PDA

View Full Version : Script to parse info between tags



MrBoxes
September 16th, 2009, 07:51 PM
Hi, I'm trying to write a script to parse the info between tags.
I don't care what I need to use to do this (awk, sed, python) I'd like to try python but have no idea how to do that.

Here is the file I want to parse


<?xml version="1.0" encoding="UTF-8"?>
<feed version="0.3" xmlns="http://purl.org/atom/ns#">
<title>yo - woof 'thisthing' for some.guy@aplace.com</title>
<tagline>word stuff junk 'thisthing' label</tagline>
<fullcount>10</fullcount>
<link rel="alternate" href="http://somewebsite.com/stuff" type="text/html" />
<modified>2009-09-16T17:45:58Z</modified>
<entry>
<title>Hey from Someone [(123) 456-789]</title>
<summary>why you what are you doing? -- Some stuff https://www.some.com/stuff</summary>
<link rel="alternate" href="http://mail.some.com/mail?account_id=some.guy%40woof.com&amp;message_id=123 423418&amp;view=conv&amp;extsrc=atom" type="text/html" />
<modified>2009-09-14T17:41:04Z</modified>
<issued>2009-09-14T17:41:04Z</issued>
<id>tag:some.stuff.com,2004:1313813366812914712</id>
<author>
<name>Someone(who)</name>
<email>123456789.123456789.XPKeexjS2T@stuff.junk.place.co m</email>
</author>
</entry>
</feed>


output I want to have


Hey from Someone [(123) 456-789]
Message: why you what are you doing?


the first line is from one of the title tags and the 2nd line is from the summary tag.

What I tried was this

cat "/home/somedude/Documents/sourcefile"|awk '/<title>/','/<\/title>/' '/home/somedude/Documents/outputfile"
to try and get just what was between the title tags to start with and the output I got was just my source file unchanged. =/ All help is welcome.

scragar
September 16th, 2009, 08:09 PM
parser.pl
use XML::Simple;
my $xml = XMLin(shift);
print $xml->{entry}->{title}, "\n", $xml->{entry}->{summary}, "\n";
Usage:
perl parser.pl /home/somedude/Documents/sourcefile

Edit: more advanced version to handle multiple entry elements:

use XML::Simple;
my $xml = XMLin(shift, forcearray => 1);

foreach ( @{$xml->{entry}} ) {
print $_->{title}->[0];
print "\n"; // line separator, just new line here.
print $_->{summary}->[0];
print "\n\n";// separator between entries, two lines is my default.
}

MrBoxes
September 16th, 2009, 08:26 PM
somedude@betabox:~$ perl /home/somedude/Documents/parser.pl /home/somedude/Documents/sourcefile
Can't locate XML/Simple.pm in @INC (@INC contains: /etc/perl /usr/local/lib/perl/5.10.0 /usr/local/share/perl/5.10.0 /usr/lib/perl5 /usr/share/perl5 /usr/lib/perl/5.10 /usr/share/perl/5.10 /usr/local/lib/site_perl .) at /home/mrboxes/Documents/parser.pl line 1.
BEGIN failed--compilation aborted at /home/somedudes/Documents/parser.pl line 1.
somedude@betabox:~$

I r noob. Sorry could you possibly help me not be a scrub by telling me how to fix this error?

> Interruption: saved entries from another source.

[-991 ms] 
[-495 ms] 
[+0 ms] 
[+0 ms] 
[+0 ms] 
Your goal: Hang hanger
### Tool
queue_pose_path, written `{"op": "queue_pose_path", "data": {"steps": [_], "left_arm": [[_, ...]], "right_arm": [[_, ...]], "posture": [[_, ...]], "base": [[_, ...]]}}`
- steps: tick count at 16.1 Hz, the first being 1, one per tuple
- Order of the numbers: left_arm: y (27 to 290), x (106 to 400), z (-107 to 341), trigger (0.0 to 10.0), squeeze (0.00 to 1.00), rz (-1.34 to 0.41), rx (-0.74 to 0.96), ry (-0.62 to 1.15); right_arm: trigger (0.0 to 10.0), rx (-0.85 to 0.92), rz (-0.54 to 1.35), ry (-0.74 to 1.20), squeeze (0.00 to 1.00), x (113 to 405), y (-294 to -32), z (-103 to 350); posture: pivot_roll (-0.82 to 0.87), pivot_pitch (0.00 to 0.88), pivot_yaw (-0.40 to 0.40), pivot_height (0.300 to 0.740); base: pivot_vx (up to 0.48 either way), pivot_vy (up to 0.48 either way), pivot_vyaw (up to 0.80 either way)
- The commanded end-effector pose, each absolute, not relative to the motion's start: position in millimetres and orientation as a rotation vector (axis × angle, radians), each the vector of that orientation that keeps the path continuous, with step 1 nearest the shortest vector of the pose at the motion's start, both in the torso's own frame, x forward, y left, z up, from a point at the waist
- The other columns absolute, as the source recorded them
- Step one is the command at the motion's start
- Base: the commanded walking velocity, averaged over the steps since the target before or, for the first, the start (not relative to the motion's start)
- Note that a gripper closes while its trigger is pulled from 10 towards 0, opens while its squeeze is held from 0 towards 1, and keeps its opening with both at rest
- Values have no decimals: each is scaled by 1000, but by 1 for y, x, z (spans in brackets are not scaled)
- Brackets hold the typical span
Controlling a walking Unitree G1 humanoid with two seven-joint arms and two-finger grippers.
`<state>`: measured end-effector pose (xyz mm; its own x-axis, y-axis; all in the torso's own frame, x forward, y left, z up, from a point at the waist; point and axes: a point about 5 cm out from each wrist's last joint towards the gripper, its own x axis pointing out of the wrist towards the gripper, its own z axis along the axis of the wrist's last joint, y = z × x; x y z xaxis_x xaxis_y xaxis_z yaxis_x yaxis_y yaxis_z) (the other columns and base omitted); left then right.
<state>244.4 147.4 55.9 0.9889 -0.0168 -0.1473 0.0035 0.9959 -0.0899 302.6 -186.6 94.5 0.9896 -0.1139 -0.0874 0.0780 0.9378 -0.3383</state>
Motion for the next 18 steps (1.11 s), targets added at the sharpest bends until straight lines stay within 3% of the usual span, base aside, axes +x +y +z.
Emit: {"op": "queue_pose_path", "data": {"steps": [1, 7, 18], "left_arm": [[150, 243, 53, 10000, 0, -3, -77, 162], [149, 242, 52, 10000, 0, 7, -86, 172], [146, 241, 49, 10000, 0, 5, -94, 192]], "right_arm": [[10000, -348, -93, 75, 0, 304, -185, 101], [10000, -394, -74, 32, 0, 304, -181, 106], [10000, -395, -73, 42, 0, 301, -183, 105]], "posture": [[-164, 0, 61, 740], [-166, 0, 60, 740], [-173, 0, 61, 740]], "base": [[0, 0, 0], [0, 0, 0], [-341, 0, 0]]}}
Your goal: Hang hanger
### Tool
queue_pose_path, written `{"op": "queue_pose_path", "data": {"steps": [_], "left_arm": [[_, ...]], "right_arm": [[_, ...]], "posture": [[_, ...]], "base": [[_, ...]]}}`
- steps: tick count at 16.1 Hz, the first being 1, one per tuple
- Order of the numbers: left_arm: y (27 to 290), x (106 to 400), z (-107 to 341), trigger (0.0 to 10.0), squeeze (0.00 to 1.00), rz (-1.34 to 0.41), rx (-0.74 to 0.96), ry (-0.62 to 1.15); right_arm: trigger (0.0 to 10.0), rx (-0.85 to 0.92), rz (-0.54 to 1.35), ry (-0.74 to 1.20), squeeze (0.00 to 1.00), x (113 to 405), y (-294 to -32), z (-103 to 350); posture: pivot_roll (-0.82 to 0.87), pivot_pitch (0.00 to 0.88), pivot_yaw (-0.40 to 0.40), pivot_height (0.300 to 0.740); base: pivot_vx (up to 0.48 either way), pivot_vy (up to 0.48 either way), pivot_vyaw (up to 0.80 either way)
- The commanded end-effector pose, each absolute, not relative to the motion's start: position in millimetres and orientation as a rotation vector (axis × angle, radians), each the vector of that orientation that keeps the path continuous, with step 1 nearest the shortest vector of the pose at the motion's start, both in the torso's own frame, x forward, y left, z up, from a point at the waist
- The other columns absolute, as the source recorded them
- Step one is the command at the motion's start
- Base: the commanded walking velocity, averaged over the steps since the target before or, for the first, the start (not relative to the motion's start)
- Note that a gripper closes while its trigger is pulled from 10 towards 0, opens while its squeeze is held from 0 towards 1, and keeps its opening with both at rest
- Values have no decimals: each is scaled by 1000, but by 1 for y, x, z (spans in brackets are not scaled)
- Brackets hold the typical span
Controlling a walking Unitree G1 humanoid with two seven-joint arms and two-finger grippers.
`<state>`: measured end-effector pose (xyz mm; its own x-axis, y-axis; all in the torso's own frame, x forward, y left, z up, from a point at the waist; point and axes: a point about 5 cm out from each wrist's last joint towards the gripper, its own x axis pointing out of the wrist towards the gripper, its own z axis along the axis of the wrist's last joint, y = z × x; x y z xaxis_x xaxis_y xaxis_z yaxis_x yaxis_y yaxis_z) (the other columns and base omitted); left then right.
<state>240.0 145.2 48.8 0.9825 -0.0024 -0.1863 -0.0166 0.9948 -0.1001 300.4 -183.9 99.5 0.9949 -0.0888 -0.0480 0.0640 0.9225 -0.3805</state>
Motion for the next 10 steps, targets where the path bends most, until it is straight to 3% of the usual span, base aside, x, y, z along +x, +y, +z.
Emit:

Do i just need to install XML simple?

scragar
September 16th, 2009, 08:30 PM
Sorry, install the library.

sudo apt-get install libxml-simple-perl

MrBoxes
September 16th, 2009, 08:43 PM
>.> It's telling me my file does not exist.


File does not exist: /home/somedude/Documents/outputfile at parser.pl line 2

Sorry I require so much help

Oh wait... I think I can do this one lol

lswb
September 16th, 2009, 08:45 PM
cat yourfile|sed -n 's/<title>\(.*\)<\/title>\|<summary>\(.*\)<\/summary>/\1\2/p'

scragar
September 16th, 2009, 08:46 PM
The argument is your input file, not the output file. I should have made that clear:

perl parser.pl inputfile >outputfileThe last part can be left off, it's completely optional, without it the stripped content will be displayed on screen rather than recorded to file.

scragar
September 16th, 2009, 08:48 PM
cat yourfile|sed -n 's/<title>\(.*\)<\/title>\|<summary>\(.*\)<\/summary>/\1\2/p'

I tried that, but he has <title> tags outside of his entry tags, which he wants to ignore. That's why I wrote the simple perl version to avoid the problems.

MrBoxes
September 16th, 2009, 08:50 PM
The argument is your input file, not the output file. I should have made that clear:

perl parser.pl inputfile >outputfileThe last part can be left off, it's completely optional, without it the stripped content will be displayed on screen rather than recorded to file.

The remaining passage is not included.